Your assignment: Give the data again exactly as it appears, excluding any pictures.
*** Information provided Section Begins ***
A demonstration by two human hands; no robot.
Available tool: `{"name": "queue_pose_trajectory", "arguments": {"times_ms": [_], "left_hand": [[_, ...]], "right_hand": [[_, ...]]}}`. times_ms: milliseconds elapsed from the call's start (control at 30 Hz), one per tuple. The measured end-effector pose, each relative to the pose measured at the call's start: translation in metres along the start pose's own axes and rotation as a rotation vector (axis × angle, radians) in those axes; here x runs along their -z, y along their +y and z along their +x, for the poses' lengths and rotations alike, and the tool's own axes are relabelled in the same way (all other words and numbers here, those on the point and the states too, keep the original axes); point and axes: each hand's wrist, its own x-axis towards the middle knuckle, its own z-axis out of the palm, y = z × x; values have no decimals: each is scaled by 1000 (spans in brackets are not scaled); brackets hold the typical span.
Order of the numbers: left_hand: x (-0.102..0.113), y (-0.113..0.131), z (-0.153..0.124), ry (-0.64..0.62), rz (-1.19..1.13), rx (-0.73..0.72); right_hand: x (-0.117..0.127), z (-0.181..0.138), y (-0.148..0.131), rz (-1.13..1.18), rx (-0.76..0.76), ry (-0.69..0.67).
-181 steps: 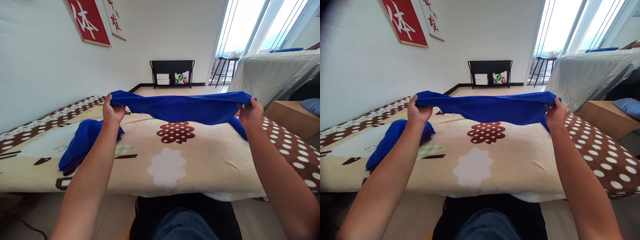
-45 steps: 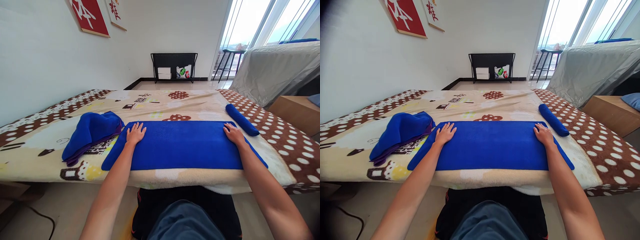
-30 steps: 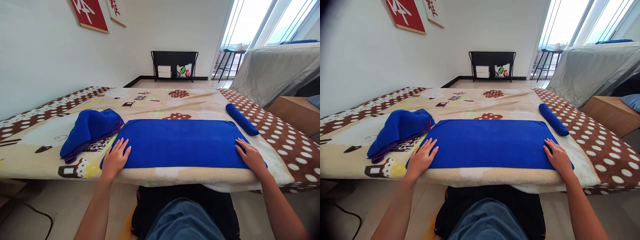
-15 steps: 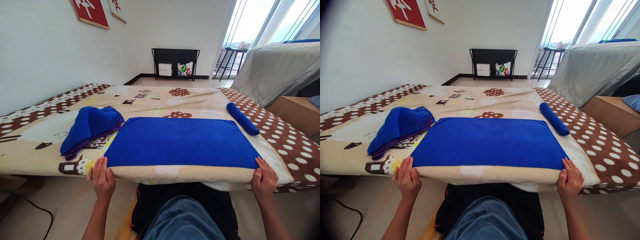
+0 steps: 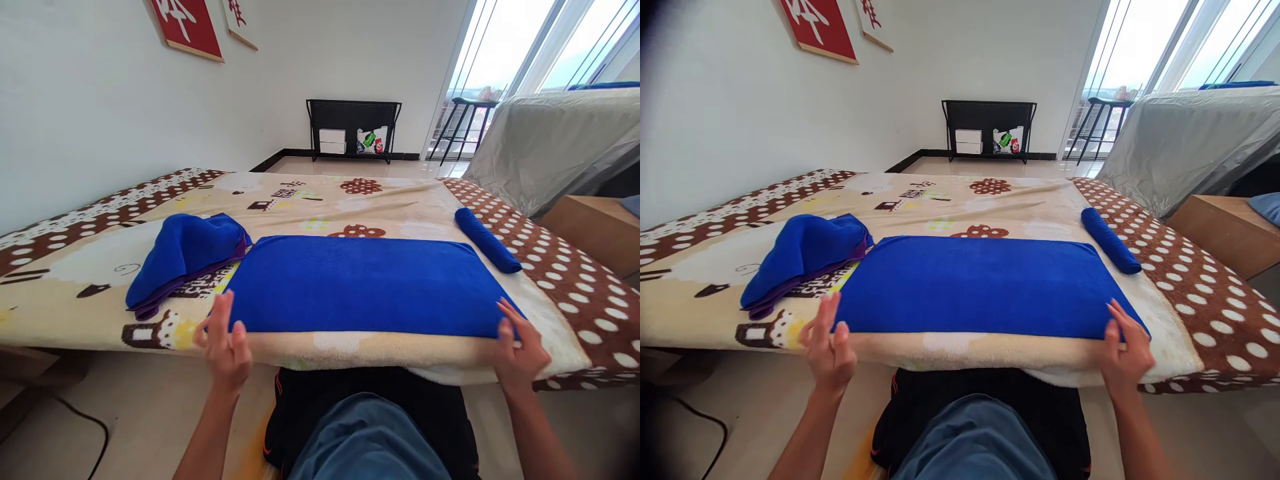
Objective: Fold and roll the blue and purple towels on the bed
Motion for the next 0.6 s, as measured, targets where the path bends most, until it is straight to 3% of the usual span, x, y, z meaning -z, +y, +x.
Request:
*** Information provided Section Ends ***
The answer:
A demonstration by two human hands; no robot.
Available tool: `{"name": "queue_pose_trajectory", "arguments": {"times_ms": [_], "left_hand": [[_, ...]], "right_hand": [[_, ...]]}}`. times_ms: milliseconds elapsed from the call's start (control at 30 Hz), one per tuple. The measured end-effector pose, each relative to the pose measured at the call's start: translation in metres along the start pose's own axes and rotation as a rotation vector (axis × angle, radians) in those axes; here x runs along their -z, y along their +y and z along their +x, for the poses' lengths and rotations alike, and the tool's own axes are relabelled in the same way (all other words and numbers here, those on the point and the states too, keep the original axes); point and axes: each hand's wrist, its own x-axis towards the middle knuckle, its own z-axis out of the palm, y = z × x; values have no decimals: each is scaled by 1000 (spans in brackets are not scaled); brackets hold the typical span.
Order of the numbers: left_hand: x (-0.102..0.113), y (-0.113..0.131), z (-0.153..0.124), ry (-0.64..0.62), rz (-1.19..1.13), rx (-0.73..0.72); right_hand: x (-0.117..0.127), z (-0.181..0.138), y (-0.148..0.131), rz (-1.13..1.18), rx (-0.76..0.76), ry (-0.69..0.67).
-181 steps: 
-45 steps: 
-30 steps: 
-15 steps: 
+0 steps: 
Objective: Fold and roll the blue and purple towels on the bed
Motion for the next 0.6 s, as measured, targets where the path bends most, until it is straight to 3% of the usual span, x, y, z meaning -z, +y, +x.
Request:

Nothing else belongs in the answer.